Sheffield United: The big but often overlooked challenge confronting The Blades' strike-force
People always talk about pressure. The challenge, the psychological toll Premier League football can take, on players taking their first steps in the competition.
But the physical demands of playing at the highest level are equally as tough. Perhaps even more so. Which is why Sheffield United manager Chris Wilder, after watching his squad make a solid enough start to the new season, has granted the majority of them leave of absence at the beginning of the international break.
"We've structured the week," the Sheffield United manager said. "I'm sure plenty of them will be flying off all over the place or driving to wherever. The boys can go away. We've told them that. But they know they have to come back right for an absolute crackerjack of a game."
Although United must wait until the likes of John Fleck, John Egan, Enda Stevens and Mo Bescic return from representing their respective countries before finalising plans for the meeting with Arsenal in 12 days time, the decision to factor some downtime into the club's training schedule is part of that process.
A decade or so ago, although top-flight teams were technically superior to those in the lower tiers, the English Football League was widely recognised as being more combative, with teams sometimes able to upset their PL counterparts whenever they met in knockout tournaments by dragging them into the trenches. Those days, thanks to changes in the way academy players can be recruited, sports science and the advancement in other expensive conditioning programmes, are long gone.

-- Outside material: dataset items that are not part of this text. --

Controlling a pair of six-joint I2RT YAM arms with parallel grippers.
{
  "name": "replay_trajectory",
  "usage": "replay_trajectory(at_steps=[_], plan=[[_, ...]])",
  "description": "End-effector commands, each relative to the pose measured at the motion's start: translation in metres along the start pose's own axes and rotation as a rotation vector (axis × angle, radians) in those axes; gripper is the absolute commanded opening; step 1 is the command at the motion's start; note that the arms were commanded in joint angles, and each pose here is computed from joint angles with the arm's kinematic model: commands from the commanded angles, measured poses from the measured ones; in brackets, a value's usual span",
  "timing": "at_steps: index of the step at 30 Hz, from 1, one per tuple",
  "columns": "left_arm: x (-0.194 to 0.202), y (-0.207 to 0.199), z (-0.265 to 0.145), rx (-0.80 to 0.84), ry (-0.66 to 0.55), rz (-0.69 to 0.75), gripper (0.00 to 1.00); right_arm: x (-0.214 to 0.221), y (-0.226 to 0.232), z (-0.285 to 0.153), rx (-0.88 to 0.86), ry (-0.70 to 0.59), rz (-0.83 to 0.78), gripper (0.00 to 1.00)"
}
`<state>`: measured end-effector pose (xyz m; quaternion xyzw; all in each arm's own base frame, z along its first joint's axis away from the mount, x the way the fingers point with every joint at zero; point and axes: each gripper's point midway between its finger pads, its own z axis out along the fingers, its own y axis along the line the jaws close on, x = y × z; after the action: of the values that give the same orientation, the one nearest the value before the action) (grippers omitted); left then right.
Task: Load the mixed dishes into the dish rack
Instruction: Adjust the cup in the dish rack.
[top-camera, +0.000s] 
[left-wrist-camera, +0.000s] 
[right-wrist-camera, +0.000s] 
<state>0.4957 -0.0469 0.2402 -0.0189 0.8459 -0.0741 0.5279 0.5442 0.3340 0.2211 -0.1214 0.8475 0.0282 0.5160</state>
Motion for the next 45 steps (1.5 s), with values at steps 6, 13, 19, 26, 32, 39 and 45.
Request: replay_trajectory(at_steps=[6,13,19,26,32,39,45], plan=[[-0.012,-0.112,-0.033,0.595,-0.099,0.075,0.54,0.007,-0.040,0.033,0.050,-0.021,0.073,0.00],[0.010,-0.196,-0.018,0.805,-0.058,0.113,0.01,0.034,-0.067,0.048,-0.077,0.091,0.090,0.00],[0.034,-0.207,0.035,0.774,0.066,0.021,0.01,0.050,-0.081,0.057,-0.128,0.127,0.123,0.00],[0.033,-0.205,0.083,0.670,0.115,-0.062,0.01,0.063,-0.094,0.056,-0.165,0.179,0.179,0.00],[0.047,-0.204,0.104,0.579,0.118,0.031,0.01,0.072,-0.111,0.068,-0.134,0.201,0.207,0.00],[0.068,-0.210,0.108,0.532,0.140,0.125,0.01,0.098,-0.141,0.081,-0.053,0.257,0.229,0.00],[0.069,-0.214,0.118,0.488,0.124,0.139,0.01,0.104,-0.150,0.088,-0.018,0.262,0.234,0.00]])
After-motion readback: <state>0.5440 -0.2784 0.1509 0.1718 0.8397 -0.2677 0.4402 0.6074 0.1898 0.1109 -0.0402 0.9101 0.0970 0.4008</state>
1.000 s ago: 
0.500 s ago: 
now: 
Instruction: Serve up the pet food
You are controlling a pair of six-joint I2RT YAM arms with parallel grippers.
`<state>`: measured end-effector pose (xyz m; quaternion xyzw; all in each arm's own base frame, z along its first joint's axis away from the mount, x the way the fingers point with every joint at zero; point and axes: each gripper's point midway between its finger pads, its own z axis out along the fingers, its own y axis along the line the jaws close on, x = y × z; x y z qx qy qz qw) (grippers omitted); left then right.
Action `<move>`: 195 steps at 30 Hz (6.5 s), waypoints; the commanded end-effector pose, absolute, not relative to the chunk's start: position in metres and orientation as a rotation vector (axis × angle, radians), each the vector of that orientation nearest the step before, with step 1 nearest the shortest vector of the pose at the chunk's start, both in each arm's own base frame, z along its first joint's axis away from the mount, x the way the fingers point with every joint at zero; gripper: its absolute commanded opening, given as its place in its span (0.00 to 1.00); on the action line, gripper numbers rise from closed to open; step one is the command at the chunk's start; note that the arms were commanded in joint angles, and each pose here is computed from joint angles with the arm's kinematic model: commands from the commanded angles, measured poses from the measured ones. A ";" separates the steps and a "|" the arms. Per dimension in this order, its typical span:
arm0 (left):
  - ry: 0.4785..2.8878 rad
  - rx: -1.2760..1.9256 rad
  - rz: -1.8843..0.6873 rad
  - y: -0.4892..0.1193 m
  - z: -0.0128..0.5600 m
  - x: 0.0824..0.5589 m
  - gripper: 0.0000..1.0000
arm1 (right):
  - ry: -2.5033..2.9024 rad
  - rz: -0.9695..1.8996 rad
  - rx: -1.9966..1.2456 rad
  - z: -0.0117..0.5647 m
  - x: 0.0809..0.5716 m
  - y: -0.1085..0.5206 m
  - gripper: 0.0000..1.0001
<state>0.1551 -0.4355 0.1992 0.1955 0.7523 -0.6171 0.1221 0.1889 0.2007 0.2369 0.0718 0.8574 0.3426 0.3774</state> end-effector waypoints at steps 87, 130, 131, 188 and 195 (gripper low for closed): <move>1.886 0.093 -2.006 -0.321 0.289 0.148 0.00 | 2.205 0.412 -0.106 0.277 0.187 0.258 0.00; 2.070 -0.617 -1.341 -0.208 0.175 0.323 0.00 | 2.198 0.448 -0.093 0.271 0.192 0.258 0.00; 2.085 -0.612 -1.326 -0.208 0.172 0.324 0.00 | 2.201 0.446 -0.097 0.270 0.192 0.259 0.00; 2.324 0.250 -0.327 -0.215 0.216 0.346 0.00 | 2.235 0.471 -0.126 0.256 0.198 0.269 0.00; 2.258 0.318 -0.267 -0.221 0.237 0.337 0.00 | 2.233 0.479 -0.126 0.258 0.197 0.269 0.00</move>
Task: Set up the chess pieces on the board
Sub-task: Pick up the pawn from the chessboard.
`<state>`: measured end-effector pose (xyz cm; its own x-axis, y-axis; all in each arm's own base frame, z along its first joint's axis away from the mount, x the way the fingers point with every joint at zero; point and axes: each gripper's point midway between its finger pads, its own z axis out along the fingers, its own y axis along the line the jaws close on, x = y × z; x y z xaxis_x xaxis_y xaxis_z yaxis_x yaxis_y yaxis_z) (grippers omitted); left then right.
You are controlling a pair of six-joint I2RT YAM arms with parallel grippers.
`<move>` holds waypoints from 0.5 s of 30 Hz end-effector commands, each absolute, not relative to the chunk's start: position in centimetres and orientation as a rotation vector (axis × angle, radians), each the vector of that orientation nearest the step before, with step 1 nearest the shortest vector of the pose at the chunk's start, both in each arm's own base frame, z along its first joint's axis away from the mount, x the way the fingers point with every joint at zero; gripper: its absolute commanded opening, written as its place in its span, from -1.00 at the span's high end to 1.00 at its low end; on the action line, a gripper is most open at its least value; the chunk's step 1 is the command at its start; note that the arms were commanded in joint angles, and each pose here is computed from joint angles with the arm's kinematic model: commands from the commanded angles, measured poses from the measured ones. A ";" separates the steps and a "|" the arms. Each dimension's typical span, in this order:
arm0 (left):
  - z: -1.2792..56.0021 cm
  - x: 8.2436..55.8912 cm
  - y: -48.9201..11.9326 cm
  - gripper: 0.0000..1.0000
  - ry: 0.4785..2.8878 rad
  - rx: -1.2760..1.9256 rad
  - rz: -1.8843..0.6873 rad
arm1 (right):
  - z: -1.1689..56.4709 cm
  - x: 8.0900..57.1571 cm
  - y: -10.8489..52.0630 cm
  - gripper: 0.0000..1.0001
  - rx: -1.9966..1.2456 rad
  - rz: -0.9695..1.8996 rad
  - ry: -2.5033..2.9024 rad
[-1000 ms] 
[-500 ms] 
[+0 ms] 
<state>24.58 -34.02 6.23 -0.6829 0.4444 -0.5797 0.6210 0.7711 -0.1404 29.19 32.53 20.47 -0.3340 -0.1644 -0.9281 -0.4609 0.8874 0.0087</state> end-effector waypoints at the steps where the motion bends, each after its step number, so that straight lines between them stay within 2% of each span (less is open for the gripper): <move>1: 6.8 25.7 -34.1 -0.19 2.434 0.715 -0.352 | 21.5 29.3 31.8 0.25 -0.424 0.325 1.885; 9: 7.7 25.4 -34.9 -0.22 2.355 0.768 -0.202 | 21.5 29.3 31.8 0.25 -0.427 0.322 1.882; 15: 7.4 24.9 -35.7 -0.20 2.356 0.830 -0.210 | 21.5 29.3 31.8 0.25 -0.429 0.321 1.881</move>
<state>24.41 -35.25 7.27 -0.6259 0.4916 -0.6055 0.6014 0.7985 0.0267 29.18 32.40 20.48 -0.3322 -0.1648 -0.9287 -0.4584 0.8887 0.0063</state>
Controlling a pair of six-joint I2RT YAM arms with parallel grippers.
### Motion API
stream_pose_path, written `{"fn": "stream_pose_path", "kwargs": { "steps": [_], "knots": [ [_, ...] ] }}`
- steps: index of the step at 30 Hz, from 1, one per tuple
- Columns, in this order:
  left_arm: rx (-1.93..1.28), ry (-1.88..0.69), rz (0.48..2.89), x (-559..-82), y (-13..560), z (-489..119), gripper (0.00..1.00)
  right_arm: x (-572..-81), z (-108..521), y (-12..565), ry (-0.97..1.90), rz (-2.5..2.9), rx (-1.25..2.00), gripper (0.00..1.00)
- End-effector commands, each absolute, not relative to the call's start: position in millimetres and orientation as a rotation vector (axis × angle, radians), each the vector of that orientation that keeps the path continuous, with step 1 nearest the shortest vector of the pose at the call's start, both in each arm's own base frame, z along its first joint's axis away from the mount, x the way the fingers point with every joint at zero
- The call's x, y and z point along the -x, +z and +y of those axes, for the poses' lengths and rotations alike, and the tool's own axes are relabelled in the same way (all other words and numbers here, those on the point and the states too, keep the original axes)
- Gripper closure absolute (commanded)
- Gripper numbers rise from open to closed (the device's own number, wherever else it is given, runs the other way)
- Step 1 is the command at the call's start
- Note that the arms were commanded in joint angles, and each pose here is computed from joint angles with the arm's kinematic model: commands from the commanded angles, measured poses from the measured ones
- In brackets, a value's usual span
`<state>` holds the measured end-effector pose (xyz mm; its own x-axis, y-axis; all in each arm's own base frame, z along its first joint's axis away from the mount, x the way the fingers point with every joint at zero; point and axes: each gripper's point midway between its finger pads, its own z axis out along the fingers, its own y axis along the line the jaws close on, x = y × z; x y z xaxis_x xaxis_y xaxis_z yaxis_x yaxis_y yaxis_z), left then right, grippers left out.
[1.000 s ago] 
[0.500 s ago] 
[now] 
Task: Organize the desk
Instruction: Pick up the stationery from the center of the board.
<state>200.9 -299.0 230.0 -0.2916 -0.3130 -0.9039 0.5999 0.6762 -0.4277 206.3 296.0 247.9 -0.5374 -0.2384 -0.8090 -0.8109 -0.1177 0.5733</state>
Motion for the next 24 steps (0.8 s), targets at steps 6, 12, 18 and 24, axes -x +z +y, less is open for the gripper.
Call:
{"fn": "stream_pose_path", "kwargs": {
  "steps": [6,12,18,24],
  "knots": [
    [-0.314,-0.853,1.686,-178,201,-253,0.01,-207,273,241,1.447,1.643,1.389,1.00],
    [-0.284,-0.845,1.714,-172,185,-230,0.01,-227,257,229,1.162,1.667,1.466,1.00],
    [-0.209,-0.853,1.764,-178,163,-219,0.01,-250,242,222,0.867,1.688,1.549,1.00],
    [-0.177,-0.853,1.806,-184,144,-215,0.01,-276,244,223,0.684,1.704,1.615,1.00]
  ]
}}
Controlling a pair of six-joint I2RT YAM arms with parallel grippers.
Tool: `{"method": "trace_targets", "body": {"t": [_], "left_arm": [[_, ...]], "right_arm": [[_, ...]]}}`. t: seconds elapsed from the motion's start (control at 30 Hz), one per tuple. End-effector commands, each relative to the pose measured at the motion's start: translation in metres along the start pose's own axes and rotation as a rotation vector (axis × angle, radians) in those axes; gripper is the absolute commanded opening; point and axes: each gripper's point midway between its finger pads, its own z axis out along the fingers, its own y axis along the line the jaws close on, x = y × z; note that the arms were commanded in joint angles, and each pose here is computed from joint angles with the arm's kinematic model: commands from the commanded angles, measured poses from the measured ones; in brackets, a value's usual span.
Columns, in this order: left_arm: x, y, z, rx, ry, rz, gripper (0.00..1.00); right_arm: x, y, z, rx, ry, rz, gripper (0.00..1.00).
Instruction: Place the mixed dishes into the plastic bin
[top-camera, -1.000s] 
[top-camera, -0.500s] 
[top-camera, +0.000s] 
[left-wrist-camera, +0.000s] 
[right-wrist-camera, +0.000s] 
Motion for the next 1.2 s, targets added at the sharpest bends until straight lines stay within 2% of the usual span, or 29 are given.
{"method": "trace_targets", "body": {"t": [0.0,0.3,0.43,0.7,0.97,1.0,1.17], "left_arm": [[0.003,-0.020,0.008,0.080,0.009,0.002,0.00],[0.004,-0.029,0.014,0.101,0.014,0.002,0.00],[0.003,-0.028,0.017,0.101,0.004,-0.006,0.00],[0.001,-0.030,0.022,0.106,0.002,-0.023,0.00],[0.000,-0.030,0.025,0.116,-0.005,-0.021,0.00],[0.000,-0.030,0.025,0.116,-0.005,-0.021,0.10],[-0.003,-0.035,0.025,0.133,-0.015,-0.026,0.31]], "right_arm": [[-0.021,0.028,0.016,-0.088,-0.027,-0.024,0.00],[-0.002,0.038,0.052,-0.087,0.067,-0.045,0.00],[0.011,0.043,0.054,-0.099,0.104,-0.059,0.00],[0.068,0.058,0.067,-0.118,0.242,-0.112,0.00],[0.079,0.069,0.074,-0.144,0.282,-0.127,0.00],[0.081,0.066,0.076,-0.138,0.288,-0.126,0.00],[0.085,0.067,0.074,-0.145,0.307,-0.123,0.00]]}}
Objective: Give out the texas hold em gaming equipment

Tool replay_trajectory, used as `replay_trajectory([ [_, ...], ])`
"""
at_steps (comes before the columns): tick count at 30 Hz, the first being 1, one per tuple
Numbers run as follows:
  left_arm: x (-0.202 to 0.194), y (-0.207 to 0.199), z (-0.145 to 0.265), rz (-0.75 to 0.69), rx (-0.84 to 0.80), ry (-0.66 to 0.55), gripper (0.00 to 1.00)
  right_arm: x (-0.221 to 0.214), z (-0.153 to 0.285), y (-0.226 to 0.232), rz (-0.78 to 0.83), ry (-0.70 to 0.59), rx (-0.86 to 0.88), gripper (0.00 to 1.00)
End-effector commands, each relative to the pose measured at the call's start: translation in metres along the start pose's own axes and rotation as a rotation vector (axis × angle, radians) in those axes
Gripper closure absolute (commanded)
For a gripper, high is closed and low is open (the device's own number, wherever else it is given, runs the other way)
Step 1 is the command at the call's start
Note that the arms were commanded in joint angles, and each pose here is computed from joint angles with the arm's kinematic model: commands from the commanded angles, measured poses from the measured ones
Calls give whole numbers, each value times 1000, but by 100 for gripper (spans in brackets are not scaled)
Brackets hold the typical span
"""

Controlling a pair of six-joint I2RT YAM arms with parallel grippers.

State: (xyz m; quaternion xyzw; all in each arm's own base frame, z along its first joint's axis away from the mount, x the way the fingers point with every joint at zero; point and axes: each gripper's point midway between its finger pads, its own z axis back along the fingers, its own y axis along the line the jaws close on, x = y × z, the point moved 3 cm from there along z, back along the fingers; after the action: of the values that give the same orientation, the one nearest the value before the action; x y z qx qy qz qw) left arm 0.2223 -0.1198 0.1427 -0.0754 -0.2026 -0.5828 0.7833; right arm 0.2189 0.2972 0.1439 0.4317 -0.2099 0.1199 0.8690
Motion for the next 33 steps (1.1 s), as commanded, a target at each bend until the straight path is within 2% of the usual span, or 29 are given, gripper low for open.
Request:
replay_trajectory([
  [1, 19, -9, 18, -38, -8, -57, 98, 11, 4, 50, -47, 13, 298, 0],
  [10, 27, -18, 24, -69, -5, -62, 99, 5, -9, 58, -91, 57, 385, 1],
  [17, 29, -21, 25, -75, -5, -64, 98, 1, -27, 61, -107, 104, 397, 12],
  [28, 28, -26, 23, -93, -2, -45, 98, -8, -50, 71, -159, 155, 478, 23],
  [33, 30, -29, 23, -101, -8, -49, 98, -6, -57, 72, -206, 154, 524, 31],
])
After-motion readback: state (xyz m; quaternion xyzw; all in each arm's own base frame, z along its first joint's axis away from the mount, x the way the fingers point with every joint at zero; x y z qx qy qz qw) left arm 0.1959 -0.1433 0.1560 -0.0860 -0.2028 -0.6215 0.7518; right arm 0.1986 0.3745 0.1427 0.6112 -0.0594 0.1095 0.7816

A recent study by the CIES Football Observatory noted how the average height of professionals has grown across all positions since the PL was formed, with defenders returning the sharpest increase. In boxing terms, the majority of those earning a living from the game would also qualify as cruiserweights.
With half of the eight players United signed on a permanent basis after being promoted last term acquired from Championship sides, Wilder insisted the step-up must be factored in when assessing the performances of their new arrivals. Particularly, he reminded following last weekend's draw with Watford, those tasked with scoring goals.
"One thing, the big thing, is the physicality of this league," Wilder said. "How far you've got to run, the work you've got to put in, is just one thing."
"Oli (McBurnie) and Callum (Robinson), they played Championship football last year. Now they're up against absolute beasts. Physical beasts. Week in, week out, that's what they're coming up against and having to play against.
"So they can go away. We've got a few days off, then we're back in midweek to get ready for that game on the Monday."
Although McBurnie will spend the next fortnight at the Steelphalt Academy after withdrawing from Scotland's matches against Russia and San Marino, Robinson reported for duty with the Republic of Ireland following United's visit to Hertfordshire. Stevens and Egan have also been included in Mick McCarthy's plans for trips to Georgia and Switzerland, while Besic has linked-up with Bosnia and Herzegovina. Fleck, McBurnie's international room mate, is expected to win his first cap in either Moscow or Glasgow.
"The international boys are obviously going away," Wilder said. "For the others, it's a rest and then back down to business."